What features would work well here?
This is a tough problem and therefore there are many approaches.
On common method (although complicated) is taken an input image, superpixelate the image and compute descriptors (such as SIFT of SURF) of those superpixels building a bag-of-word representation by accumulating histograms per superpixel, this operation extracts the key information from a bunch of pixels reducing dimensionality. Then a Conditional Random Field algorithm searches for relationships between superpixels in the image and classifies the group of pixels inside a known category. For pixelating images scikit-image
package implements SLIC algorithm segmentation.slic
, and for the CRF you should take a look to PyStruct
package. SURF and SIFT can be calculated using OpenCV.

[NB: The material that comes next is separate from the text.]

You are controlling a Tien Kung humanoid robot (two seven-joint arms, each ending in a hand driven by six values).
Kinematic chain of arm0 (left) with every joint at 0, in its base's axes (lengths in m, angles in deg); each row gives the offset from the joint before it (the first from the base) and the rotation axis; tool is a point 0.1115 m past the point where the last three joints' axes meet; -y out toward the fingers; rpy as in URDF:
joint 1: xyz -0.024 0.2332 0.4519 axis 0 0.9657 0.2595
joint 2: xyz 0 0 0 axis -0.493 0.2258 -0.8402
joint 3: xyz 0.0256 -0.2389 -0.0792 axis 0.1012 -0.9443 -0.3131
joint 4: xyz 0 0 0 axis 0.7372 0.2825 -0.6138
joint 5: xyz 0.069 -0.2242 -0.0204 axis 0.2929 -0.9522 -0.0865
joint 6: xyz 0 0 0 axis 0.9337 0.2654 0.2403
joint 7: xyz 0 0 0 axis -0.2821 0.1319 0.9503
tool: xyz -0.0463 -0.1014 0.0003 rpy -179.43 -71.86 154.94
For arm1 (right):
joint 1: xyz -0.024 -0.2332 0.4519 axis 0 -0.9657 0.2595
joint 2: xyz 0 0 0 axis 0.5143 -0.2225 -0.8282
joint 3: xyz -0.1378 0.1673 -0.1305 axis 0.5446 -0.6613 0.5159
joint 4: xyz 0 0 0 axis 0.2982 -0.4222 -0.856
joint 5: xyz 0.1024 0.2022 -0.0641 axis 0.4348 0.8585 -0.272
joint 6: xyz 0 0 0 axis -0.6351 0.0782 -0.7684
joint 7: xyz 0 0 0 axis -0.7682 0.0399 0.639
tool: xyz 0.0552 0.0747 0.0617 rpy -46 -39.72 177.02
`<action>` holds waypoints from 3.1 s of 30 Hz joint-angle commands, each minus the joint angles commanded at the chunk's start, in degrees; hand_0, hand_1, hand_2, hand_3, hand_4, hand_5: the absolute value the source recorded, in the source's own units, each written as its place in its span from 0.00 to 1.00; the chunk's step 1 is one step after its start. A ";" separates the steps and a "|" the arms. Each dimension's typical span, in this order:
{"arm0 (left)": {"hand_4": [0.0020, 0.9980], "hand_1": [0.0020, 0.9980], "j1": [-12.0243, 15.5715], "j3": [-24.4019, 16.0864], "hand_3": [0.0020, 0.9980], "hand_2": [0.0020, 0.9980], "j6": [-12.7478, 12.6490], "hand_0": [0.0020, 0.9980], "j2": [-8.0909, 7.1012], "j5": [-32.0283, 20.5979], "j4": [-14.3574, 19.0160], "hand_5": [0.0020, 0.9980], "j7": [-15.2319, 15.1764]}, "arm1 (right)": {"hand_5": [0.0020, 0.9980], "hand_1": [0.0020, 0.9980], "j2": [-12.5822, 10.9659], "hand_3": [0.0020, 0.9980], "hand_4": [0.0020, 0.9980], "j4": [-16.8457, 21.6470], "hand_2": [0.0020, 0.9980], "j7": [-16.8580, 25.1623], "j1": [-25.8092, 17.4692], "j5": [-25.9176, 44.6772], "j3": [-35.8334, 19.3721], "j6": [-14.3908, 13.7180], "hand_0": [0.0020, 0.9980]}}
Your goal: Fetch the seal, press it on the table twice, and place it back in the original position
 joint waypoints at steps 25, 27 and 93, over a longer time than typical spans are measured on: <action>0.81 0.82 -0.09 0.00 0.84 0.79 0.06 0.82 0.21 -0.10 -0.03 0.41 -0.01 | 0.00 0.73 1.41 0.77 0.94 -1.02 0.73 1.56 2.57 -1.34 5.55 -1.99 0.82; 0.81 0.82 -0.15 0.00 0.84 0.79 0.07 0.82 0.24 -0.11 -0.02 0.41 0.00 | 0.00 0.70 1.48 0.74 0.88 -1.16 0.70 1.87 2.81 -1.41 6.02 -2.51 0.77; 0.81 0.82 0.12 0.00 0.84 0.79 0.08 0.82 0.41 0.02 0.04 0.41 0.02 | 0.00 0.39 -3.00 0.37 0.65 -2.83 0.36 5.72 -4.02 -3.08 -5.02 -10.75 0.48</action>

Another simple version would be computing descriptors of a given image (SIFT, SURF, borders, histogram etc) and use them as inputs in a classifier algorithm, you might want start from here, maybe scikit-learn.org
is the easiest and most powerful package for doing this.
HOG is commonly used in object detection schemes. OpenCV has a package for HOG descriptor:
http://docs.opencv.org/modules/gpu/doc/object_detection.html
You can also use BoW based features. Here's a post that explains the method:
http://gilscvblog.wordpress.com/2013/08/23/bag-of-words-models-for-visual-categorization/
Using all the raw pixel values in an image directly as features aren't great, especially as the number of features increase, due to the very large search space (169 features represents a large search space, which can be difficult for any classification algorithm to solve). This is perhaps why moving to an 20x20 image actually degrades performance compared to 13x13. Reducing your feature set/search space might improve performance since you simplify the classification problem.
A very simple (and generic) approach to accomplish this is to use pixel statistics as features. This is the mean and standard deviation (SD) of the raw pixel values in a given region of the image. This captures the contrast/ brightness of a given region.
You can choose the regions based on trial and error, e.g., these can be:
- a series of concentric circular regions, increasing in radius, in the centre of the image. The mean and SD of four circular regions of increasing size gives eight features.
- a series of rectangular regions, either increasing in size or fixed size but placed around different regions in the image. The mean and SD of four non-overlapping regions (of size 6x6) in the four corners of the image and one in the centre gives 10 features.
- a combination of circular and square regions.
Have you tried SVM? It generally performs better than Naive Bayes.